En el hospital, la encontraron tan mal que ni tan siquiera le adjudicaron habitación. Oí como una monjita decía: Dejadla en el pasillo. Es cáncer terminal de los peores Para lo que va a durar… Resignada Justa solo me pidió algo: Vuelva con mis hijos, por favor señorita y cuide de ellos.
Y sí que volví, haciéndome cargo de compras, comidas, de todo… Era horrible mi sufrimiento y mis extremas recomendaciones  a los niños para evitar palizas del padre que, cuando de vez en cuando regresaba, y por la menor cosa, les pegaba sin compasión. No sé cómo fue pero una muletilla, una especie de mantra se instaló en mi cabeza, una oración que hacía a la fundadora de mi querida Institución: ¡Salva a Justa, sálvala, te lo suplico! Cientos de veces al día la repetía. Pasaron aproximadamente unos diez días sin noticia alguna y esperando lo peor. No había tanta facilidad de comunicación como ahora y, por mi parte, no podía abandonar ni  la escuela ni a aquellos pobres niños, tan encomendados a mí por su moribunda madre.
Una tarde noche, la cosaria del pueblo, por no sé qué casualidad, pasó por el hospital y nos trajo la gran notica: La Justa está curada. Dicen los médicos que ha sido un milagro.
No me alargo más, hoy, pero quiero insistir en que  todo lo que cuento es cierto. Milagro o no, Justa volvió a su casa y a sus hijos. También a mí, aunque las cosas volvieron a complicarse: un trágico accidente me obligó a denunciar a aquel hombre que, sin sentimientos, maltrataba a su familia.
Y ya ha salido el sol; me voy al jardín. Sí, los árboles, el otoño, mis pequeños placeres de la vida, me esperan.

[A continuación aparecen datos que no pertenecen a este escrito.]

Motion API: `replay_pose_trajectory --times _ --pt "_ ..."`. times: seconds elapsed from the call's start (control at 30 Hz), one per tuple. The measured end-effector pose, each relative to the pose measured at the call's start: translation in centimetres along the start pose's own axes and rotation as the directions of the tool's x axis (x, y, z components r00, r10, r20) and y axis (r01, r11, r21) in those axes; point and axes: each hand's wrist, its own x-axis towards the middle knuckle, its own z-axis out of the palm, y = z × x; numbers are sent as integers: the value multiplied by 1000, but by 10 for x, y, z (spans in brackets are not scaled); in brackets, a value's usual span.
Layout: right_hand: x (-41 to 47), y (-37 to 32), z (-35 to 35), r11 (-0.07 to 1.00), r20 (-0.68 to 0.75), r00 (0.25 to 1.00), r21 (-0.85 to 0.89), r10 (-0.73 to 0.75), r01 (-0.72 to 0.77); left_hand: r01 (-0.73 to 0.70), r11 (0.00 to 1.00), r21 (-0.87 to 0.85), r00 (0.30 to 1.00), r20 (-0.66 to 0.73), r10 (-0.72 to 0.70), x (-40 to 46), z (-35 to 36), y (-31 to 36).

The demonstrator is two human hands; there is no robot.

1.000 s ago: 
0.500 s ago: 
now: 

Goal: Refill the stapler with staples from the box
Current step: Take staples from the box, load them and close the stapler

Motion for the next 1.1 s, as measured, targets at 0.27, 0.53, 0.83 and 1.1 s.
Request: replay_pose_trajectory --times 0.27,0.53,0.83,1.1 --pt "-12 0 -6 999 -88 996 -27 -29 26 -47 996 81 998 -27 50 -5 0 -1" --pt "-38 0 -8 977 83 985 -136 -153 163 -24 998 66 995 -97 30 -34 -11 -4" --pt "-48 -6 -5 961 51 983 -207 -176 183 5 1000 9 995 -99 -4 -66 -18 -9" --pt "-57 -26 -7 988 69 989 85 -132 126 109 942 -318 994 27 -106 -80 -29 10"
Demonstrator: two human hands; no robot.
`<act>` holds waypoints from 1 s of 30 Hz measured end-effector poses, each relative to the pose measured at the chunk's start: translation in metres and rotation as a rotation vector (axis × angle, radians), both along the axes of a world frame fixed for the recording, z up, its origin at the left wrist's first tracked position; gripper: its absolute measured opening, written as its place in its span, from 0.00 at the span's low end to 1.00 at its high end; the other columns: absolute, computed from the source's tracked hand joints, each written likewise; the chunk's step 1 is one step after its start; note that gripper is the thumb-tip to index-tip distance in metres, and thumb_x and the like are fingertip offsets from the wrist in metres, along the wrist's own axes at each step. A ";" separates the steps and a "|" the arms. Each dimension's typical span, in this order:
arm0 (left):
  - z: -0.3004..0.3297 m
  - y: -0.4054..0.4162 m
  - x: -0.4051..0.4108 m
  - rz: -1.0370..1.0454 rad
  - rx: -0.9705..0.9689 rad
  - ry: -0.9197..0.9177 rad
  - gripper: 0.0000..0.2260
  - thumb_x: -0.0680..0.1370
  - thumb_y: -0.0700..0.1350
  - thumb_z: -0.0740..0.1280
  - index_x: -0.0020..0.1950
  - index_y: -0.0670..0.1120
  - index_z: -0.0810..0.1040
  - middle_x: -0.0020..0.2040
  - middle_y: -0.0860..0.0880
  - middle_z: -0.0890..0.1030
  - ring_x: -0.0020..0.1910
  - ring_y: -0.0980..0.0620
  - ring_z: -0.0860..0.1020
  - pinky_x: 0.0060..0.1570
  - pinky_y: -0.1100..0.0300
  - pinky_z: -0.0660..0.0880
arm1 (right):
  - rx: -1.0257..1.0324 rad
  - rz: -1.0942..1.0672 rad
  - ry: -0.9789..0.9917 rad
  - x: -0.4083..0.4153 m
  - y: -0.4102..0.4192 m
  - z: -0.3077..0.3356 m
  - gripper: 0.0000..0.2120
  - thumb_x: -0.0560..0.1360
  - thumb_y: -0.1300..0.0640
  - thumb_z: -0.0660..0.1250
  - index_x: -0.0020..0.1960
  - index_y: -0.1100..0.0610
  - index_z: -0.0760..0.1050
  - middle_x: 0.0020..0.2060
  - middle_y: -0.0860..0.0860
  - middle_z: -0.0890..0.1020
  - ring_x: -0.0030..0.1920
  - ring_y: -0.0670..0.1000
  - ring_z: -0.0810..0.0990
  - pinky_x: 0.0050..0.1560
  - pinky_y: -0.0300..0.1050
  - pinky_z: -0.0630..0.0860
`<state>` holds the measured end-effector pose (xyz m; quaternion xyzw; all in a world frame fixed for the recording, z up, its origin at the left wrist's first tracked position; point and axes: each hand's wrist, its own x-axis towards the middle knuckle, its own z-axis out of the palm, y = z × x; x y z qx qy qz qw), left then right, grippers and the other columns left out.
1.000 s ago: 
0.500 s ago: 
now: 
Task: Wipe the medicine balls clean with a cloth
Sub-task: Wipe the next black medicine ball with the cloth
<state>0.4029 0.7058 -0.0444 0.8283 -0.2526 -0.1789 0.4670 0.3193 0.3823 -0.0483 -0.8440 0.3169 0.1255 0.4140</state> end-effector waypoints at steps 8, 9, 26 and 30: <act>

Adiós, amigos del mundo, que tengáis una semana de sonrisas.

2 comentarios:

Katiuska dijo...

Querida Isabel me encanta leer lo que escribes recordando etapas pasadas de tu vida aunque tristes algunas yo si me lo creo porque en la vida también me han pasado cosas muy variadas. Que justa se sanó si que lo creo y me alegró leerlo. Un abrazo

Isabel Aguera Espejo-Saavedra dijo...

Gracias, amiga. Se sanó y vivió, y hoy aquella mujer, a la que la encomendaba y a la que conocí personalmente y sí, me pareció, por sus obras, por su sencillez, por muchas cosas, me pareció -digo- santa, hoy lo es por derecho. Un beso.